PROMPT
When you return the data, keep every line exactly as it is and leave out the pictures.

PROVIDED DATA

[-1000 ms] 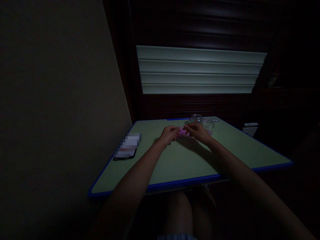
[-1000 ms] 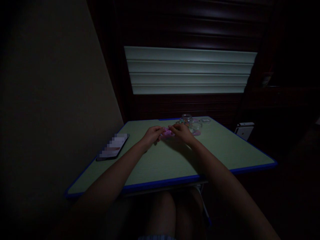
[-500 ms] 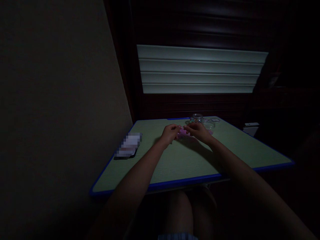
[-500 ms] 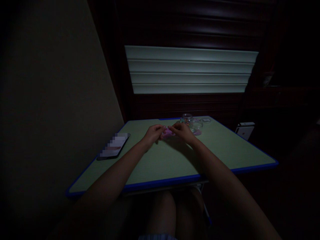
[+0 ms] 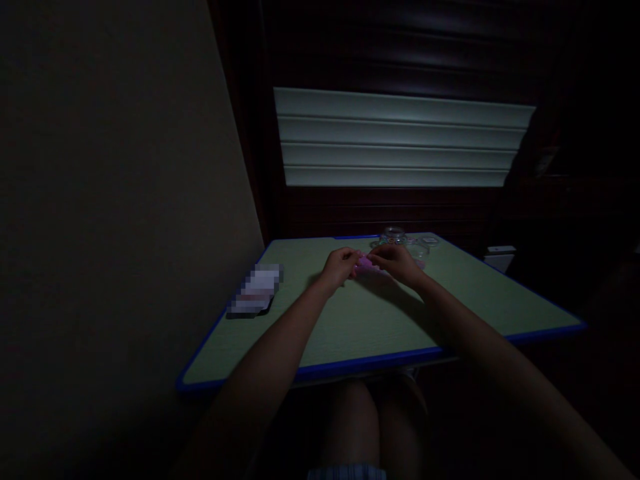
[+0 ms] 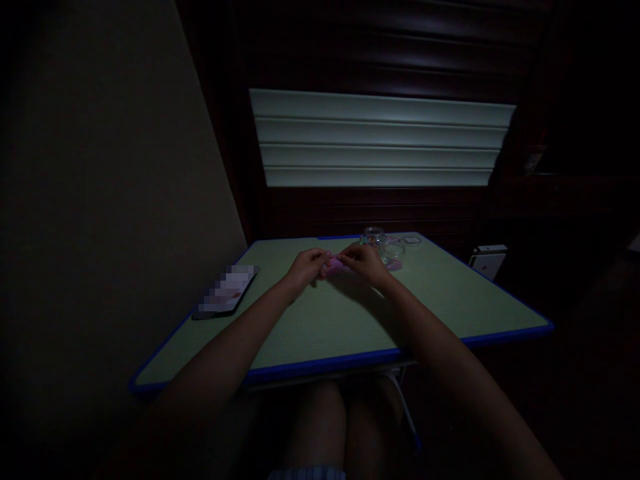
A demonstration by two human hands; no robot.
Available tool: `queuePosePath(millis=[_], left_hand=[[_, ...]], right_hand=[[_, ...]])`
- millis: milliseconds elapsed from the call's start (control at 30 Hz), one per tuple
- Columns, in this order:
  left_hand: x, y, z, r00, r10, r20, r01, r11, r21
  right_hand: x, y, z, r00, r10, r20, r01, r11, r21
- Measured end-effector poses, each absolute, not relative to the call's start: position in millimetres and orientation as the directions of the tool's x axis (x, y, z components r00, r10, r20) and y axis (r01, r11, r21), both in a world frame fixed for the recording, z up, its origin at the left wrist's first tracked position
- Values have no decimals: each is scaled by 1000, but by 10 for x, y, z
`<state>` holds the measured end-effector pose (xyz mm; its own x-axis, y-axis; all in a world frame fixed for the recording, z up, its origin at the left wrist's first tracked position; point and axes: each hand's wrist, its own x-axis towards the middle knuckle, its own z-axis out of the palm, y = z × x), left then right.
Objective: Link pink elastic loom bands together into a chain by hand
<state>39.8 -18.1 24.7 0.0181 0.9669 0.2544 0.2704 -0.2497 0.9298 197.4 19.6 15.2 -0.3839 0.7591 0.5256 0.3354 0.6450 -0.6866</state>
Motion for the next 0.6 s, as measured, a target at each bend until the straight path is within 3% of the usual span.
queuePosePath(millis=[600], left_hand=[[371,-147,176,82,973,215,308,-230,923]], right_hand=[[1975,244,115,-325,832,449,268,537,-800]])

EXERCISE RESPONSE
[-1000 ms] 
[-1000 ms] 
[-500 ms] 
[-500 ms] 
[+0 ms] 
[+0 ms] 
A demonstration by two human hands; no robot.
Available tool: `queuePosePath(millis=[_], left_hand=[[_, ...]], right_hand=[[_, ...]])`
- millis: milliseconds elapsed from the call's start (control at 30 Hz), one per tuple
- Columns, in this order:
  left_hand: x, y, z, r00, r10, r20, r01, r11, r21
  right_hand: x, y, z, r00, r10, r20, r01, r11, r21
- Measured end-effector poses, each absolute, not relative to the call's start: position in millimetres and orientation as the directions of the tool's x axis (x, y, z components r00, r10, r20) and y axis (r01, r11, r21), both in a world frame fixed for the recording, z up, its origin at the left wrist's first tracked position
- Values have no decimals: each is scaled by 1000, but by 10 for x, y, z
`<state>` holds the measured end-effector pose (xyz mm; its own x-axis, y-axis; all in a world frame fixed for the recording, z up, its origin at the left wrist's first tracked position; point and axes: each hand's wrist, its own x-axis towards the middle knuckle, its own z-axis out of the palm, y = z × x), left then right.
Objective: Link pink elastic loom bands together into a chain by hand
<state>39.8 -18.1 24.7 0.0181 0.9669 0.2544 0.2704 -0.2497 0.9298 197.4 19.6 15.2 -0.3839 0.7591 0.5256 0.3354 0.6450 -0.6866</state>
Motion for the next 0.6 s, as measured, a target at each bend until the straight path is within 3% of the usual span.
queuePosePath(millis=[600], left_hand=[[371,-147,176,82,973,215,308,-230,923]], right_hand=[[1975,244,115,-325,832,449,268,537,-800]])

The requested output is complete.